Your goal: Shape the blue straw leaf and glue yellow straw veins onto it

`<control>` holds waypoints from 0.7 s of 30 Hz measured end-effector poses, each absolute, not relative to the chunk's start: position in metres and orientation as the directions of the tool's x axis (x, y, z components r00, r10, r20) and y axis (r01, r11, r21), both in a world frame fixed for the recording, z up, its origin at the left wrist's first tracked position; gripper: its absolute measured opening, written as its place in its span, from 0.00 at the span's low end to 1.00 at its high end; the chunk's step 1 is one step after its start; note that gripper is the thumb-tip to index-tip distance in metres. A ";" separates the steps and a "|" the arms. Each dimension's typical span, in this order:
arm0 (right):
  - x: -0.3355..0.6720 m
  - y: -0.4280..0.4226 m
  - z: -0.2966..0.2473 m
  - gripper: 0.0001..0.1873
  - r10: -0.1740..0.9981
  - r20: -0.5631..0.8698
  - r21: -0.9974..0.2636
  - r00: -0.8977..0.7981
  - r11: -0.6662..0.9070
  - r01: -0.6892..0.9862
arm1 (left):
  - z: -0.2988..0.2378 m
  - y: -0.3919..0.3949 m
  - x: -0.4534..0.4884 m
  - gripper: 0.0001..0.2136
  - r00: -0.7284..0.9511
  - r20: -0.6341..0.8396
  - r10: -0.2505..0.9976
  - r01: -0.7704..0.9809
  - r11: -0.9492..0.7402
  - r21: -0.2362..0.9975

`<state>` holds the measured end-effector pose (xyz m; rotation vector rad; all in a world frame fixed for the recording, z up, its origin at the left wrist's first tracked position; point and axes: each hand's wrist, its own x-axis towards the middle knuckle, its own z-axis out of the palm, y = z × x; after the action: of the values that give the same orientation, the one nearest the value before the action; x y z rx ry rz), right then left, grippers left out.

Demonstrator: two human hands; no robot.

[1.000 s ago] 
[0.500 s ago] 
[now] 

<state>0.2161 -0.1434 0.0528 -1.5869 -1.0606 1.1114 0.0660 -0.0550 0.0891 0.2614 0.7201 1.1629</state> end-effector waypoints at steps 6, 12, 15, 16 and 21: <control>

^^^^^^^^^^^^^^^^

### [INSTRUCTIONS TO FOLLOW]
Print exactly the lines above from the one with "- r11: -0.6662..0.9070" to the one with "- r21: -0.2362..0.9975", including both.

### [RESPONSE FOR THIS EXERCISE]
  - r11: -0.6662..0.9070
  - r01: -0.6892..0.9862
arm1 (left):
  - z: -0.2988..0.2378 m
  - y: -0.3919..0.3949 m
  - x: -0.4534..0.4884 m
  - gripper: 0.0001..0.2136
  - r00: -0.7284..0.9511
  - r20: -0.6341..0.8396
  - r10: -0.2505..0.9976
  - r01: -0.7704..0.9809
  - r11: -0.9492..0.7402
  - r21: -0.2362..0.9975

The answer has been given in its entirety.